The five cartridges are primarily known by their caliber in inches, but sometimes (particularly in Europe) the metric dimensions are used, in which case both the caliber and case length are specified. They are:
- .25 ACP (6.35×16mmSR) – 1905
- .32 ACP (7.65×17mmSR) – 1899
- .380 ACP (9×17mm) – 1908
- .38 ACP (9×23mmSR) – 1900
- .45 ACP (11.43×23mm) – 1905

==History==

Colt has manufactured several self-loading pistols.
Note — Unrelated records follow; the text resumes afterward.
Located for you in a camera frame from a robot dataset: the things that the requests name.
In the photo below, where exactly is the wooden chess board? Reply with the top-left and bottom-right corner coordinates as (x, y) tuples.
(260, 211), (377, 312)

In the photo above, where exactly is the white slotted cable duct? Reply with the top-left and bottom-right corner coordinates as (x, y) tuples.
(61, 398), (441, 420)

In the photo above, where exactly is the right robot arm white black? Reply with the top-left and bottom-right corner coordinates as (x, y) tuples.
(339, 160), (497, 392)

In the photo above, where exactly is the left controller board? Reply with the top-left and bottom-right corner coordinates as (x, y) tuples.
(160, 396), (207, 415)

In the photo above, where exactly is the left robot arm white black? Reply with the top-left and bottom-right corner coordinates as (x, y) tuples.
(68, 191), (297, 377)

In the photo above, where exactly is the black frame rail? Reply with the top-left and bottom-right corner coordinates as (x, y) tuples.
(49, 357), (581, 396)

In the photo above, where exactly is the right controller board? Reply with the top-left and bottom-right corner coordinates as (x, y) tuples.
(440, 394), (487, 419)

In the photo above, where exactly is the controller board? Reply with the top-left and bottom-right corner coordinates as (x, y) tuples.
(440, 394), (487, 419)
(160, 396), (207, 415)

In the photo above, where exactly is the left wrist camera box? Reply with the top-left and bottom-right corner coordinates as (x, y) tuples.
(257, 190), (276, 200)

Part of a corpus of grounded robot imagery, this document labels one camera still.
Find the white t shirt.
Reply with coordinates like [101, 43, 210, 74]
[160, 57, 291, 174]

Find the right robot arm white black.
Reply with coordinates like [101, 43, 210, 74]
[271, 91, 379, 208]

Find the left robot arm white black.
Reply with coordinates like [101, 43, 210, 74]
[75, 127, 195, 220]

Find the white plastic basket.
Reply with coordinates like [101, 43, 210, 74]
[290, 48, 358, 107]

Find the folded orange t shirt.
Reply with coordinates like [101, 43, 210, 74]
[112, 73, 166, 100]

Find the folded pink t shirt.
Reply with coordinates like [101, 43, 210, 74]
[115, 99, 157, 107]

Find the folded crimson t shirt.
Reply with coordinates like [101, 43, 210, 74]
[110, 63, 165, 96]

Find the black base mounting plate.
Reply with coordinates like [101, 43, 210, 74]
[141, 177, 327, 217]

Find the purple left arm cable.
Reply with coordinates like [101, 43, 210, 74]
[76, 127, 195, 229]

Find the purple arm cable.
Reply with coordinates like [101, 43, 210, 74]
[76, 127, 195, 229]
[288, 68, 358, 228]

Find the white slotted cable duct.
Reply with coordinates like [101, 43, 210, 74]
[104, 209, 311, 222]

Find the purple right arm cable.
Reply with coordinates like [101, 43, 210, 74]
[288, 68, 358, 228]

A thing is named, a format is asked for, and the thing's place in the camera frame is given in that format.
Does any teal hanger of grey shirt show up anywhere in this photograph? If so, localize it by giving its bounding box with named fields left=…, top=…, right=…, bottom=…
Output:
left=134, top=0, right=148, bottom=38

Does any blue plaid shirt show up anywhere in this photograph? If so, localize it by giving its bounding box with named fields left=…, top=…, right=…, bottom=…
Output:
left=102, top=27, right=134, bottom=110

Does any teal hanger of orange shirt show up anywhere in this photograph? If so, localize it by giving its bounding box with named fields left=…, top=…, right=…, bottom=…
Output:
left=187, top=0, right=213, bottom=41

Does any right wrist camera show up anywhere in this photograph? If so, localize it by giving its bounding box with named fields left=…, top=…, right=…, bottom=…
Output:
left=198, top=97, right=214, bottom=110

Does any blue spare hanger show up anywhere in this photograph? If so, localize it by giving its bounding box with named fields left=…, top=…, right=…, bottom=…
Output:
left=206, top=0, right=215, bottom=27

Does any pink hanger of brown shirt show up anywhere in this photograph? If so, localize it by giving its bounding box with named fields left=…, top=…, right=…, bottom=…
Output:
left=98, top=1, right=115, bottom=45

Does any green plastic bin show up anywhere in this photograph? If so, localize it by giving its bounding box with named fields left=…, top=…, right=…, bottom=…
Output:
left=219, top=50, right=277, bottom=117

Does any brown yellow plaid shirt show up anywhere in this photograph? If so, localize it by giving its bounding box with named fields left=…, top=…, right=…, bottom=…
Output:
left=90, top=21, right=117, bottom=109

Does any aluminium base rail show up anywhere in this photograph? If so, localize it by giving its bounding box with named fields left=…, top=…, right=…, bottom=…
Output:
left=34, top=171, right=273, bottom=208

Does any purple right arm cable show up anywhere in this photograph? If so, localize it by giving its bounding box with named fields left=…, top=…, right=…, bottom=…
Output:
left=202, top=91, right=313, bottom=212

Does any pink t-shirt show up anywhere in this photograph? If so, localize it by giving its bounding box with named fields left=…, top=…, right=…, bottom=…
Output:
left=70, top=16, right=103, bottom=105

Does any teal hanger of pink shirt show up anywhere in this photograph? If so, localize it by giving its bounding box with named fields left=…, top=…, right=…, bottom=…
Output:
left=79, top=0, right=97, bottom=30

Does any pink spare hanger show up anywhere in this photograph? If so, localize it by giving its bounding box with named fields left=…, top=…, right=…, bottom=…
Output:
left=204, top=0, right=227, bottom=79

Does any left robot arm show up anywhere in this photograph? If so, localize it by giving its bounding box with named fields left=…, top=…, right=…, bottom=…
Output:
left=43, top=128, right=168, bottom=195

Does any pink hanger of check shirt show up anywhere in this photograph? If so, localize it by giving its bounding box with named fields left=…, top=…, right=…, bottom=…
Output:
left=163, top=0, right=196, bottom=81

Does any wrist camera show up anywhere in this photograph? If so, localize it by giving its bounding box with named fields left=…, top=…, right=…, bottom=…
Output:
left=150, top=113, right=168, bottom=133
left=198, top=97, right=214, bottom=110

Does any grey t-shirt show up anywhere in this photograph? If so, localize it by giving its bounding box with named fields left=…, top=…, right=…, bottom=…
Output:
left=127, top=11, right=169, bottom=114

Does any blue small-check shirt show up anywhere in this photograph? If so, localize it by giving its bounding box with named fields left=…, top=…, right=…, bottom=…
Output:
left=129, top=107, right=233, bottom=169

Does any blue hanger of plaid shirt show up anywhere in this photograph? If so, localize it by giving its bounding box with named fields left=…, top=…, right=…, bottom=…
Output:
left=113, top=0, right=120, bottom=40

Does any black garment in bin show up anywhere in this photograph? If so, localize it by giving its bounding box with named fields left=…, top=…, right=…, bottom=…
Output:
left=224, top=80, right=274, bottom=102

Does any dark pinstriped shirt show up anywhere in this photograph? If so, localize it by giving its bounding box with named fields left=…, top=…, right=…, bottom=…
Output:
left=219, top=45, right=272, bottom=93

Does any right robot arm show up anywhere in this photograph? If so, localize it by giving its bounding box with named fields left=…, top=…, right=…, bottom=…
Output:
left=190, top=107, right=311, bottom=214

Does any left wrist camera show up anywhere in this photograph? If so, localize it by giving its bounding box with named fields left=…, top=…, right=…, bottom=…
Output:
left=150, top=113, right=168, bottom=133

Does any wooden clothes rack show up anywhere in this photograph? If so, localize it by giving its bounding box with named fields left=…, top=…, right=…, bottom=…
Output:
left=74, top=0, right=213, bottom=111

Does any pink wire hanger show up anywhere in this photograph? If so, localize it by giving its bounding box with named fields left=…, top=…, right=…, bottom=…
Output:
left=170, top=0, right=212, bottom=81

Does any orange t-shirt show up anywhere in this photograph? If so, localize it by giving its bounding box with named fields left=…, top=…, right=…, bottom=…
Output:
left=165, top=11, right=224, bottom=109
The first was the Colt M1900 made from 1900 to 1902 exclusively for the .38 ACP. The Colt Model 1903 Pocket Hammer was manufactured for the same .38 ACP cartridge from 1902 to 1928. The M1905 military pistol was manufactured for the .45 ACP cartridge from 1905 to 1912. The M1905 was replaced by the military M1911 pistol which remained in production until 1970. The Colt Model 1903 Pocket Hammerless pistol was manufactured for the .32 ACP from 1903 to 1941 and as the Model 1908 for the .380 ACP from 1908 to 1941. The Colt Model 1908 Vest Pocket pistol was manufactured for the .25 ACP from 1908 to 1941.